I went to see Dr IVF today and I had no idea what I was going to say to him when I got there. I wanted to quit, and tell him how I had had enough of all this shit, and I didn’t think I could face it anymore. The ambivalence that I have been experiencing after my recent unsuccessful treatments is really disconcerting. I seemed to have anaesthetized or numbed myself against the full impact of my emotions. How did that come about anyway? I know it is some sort of mental self preservation trick that your brain plays on you, to save you from the full import of your emotions. I feel rather heartless for not being upset that the cycle has failed, especially when everyone expects you to be messy. I was really uncomfortable when Hubby kept trying to comfort me over the weekend, like he was trying to elicit the response he expected in order to make himself feel useful. In the past, his primary role (other than his 10 minute contribution in the Mastabatorium) was to provide emotional support when things didn’t work out. And lately, I feel like I just dont need it.

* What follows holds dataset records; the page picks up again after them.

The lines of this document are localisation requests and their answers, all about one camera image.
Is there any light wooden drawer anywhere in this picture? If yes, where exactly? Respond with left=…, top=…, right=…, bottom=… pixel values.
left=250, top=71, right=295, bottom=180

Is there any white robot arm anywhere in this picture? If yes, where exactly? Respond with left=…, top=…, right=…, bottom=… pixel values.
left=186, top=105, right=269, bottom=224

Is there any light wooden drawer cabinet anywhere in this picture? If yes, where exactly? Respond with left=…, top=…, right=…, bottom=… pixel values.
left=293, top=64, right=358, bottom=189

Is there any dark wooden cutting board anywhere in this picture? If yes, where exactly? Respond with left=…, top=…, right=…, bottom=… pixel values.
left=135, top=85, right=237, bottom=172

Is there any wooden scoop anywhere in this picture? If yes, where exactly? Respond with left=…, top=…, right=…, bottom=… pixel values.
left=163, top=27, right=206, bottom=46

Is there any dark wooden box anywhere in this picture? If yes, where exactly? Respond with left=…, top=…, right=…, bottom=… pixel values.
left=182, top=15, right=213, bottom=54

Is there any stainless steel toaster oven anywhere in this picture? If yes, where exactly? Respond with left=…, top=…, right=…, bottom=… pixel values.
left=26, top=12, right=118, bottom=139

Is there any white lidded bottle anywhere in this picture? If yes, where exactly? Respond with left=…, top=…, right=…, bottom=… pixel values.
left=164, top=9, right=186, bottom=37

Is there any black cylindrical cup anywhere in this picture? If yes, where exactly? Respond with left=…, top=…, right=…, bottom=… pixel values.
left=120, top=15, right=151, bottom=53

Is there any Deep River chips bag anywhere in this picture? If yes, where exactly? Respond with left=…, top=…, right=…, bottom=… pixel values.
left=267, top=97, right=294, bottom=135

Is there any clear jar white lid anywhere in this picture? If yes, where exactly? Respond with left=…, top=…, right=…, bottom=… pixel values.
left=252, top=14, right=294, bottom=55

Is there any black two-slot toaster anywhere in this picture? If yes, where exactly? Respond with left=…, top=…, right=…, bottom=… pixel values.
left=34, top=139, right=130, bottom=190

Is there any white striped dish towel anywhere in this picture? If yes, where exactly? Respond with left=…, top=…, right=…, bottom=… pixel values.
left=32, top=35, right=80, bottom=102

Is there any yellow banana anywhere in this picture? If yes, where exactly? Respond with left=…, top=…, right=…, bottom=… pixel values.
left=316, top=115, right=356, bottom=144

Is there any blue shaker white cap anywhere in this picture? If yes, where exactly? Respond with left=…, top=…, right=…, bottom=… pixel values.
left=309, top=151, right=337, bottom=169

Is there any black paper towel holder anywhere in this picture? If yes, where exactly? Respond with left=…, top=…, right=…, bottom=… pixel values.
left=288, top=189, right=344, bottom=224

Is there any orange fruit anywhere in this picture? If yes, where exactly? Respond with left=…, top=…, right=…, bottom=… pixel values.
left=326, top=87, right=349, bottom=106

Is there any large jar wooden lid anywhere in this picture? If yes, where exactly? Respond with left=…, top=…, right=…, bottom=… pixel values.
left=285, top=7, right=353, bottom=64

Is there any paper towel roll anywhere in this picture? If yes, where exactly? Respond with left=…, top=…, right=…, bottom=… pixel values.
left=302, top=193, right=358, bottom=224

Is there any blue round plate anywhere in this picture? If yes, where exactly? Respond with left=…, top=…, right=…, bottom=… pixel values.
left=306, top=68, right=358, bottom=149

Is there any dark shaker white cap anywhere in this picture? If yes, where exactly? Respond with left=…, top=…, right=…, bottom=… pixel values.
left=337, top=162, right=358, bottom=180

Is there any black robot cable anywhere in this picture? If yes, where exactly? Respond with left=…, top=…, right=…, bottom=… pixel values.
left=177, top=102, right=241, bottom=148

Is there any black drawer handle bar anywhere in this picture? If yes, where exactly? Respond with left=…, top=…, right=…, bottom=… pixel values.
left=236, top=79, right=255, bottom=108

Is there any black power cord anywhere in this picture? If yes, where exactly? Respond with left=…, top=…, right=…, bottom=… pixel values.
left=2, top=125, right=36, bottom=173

Dr IVF once told me that I was one of his biggest problem patients, and that he worried about my case quite a bit. That was over a year ago now, so no doubt I am top of his list by now. Its an ignominious distinction that I would prefer to live without. Today, I didn’t know if I wanted to jump back on the rollercoaster, all I can see are the downsides, and no benefits in sight. But he took charge from the moment I stepped in his office, and asked if I would let him take another crack at it. I didn’t exaclty voice any enthusiasm for it, but didn’t express any barriers either. So the Readers Digest version is that I am doing another pick up cycle, which means I will be in for surgery again end of next week or early the week after that. Before I left, Dr IVF said the most bizarre thing ‘God must have something special planned for you.’ and when I asked him why, he said ‘Or He would have made you pregnant by now’. I dont like the idea that this whole thing is predestined. I think I have always thought of it taking a gamble. Follow all your instructions, and roll the dice, see if luck is on your side sort of thing. The fatalistic ideology he is talking about unnerves me somehow, maybe cos I dont think God looks kindly on heretical lapsed Catholics like me. I dont know, and I am sick of thinking about it.
I start my injections tomorrow, and then the fun really starts…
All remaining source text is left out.